Em um segundo momento, outros dois grupos de trabalhos de escala igualmente reduzida revelam composições inéditas para Lucena. Formadas de geometrias simbólicas preenchidas por tonalidades pastéis e chapadas, suas laterais são marcadas não por cor, mas pelo linho cru rústico que insiste em irromper pelas beiradas. É a tela fazendo a vez de tinta. Essas obras invocam, de maneira menos latente e mais consciente, ícones espirituais, ao mesmo tempo que evocam as arquiteturas vernaculares que habitam há muito o imaginário do artista. São a reverberação da espiritualidade combinada à imagem das paredes caiadas sob as beiras retas que sombreavam as janelas das casas e vendas pelas ruas de paralelepípedo do interior – reminiscências resgatadas e reconstruídas de sua infância no sertão da Paraíba, um lugar primordial, fundante para seu interesse pela luz, pela natureza e pelo arrebatamento com o sublime das vistas que se fixavam em sua retina.

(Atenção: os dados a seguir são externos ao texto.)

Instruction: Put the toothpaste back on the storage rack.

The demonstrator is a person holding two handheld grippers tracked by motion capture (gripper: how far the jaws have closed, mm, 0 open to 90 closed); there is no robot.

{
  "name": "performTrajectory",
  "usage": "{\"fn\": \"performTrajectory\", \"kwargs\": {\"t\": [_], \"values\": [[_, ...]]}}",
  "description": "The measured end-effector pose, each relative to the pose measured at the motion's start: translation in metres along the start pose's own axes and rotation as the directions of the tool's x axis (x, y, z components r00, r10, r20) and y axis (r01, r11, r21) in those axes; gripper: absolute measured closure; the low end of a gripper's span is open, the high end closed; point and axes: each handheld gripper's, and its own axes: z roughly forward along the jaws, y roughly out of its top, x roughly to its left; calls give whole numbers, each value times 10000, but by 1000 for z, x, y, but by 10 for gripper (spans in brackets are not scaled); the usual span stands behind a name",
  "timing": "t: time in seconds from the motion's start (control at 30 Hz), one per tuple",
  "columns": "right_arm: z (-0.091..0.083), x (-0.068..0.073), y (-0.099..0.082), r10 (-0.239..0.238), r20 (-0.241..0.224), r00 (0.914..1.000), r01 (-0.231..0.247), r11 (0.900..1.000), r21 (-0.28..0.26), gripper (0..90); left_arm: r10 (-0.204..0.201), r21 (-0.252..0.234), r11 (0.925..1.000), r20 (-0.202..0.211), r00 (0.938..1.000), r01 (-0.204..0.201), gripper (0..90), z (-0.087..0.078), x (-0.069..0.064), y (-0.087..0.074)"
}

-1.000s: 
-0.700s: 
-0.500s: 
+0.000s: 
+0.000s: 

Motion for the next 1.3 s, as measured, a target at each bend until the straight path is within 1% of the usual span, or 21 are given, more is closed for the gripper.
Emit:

Nesta mostra há também trabalhos de proporções extensas, como "Festa do Interior no. 13” e “Festa do Interior no. 16”, pintadas com tons de rosa e azul deslavados, de saturação amena. Elas se comportam quase como irmãs, similares mas diferentes: uma é mais fria, a outra é mais quente; uma é gráfica, a outra, orgânica; uma é chapada, a outra tem gradientes intrincados, em infinitas nuances. A escolha das cores remete, outra vez, à cultura folclórica do interior, mas também a uma memória da arte moderna no país, que muito se valeu das tradições populares – tanto na temática, quanto na estética. De certo modo, são os mesmos rosas e azuis caipiras (outrora até considerados cafonas) que marcaram a produção de Tarsila do Amaral depois de seu retorno ao Brasil, frequentemente aplicados ao casario estilizado em bandeirinhas das têmperas de Alfredo Volpi, ou a alguns céus de Guignard.
Por fim, como uma espécie de amálgama-síntese da exposição, uma obra de grande escala carrega o elemento geométrico como protagonista – algo entre o sagrado ancestral e a arquitetura popular que já emergira nos trabalhos miúdos. A figura ganha contornos de uma pirâmide dourada ascendente, pairando sobre um azul solar, vigoroso, ladeado por faixas verticais de subtons também cerúleos. De alguma maneira, mesmo que numa paleta muito distinta, a composição parece retomar a série de pinturas para o templo, criadas por Hilma af Klint há mais de 100 anos (lembrando, especialmente, as peças do altar).
Assim, “Festa do Interior” é uma grande celebração dos valores que conformam esse rico arcabouço de distintas referências: do coração da cultura do sertão, ao caráter lúdico da arte, passando pelo encantamento com a natureza, pelos alicerces das construções vernaculares, pela energia dos símbolos de religiosidades sincréticas, e até pelos fundamentos do modernismo brasileiro. A perspectiva operada reiteradamente pelo artista ao atravessar todas essas esferas é a da afirmação do belo como ingrediente indispensável à vida: adentrar o espaço expositivo é sentir, de imediato, a atmosfera luminosa de júbilo e festejo que transborda por todos os lados. Mais do que falar de um mundo que já existe (e que, francamente, se encontra em ruínas), esta mostra de Sergio Lucena nos ajuda a imaginar outros mundos possíveis, nos quais a luz, o brilho, a paisagem, a natureza, a memória, o popular e o erudito, a tradição e a transformação, o fantástico, o místico e o extraordinário possam insurgir nossos modos de ser e de criar.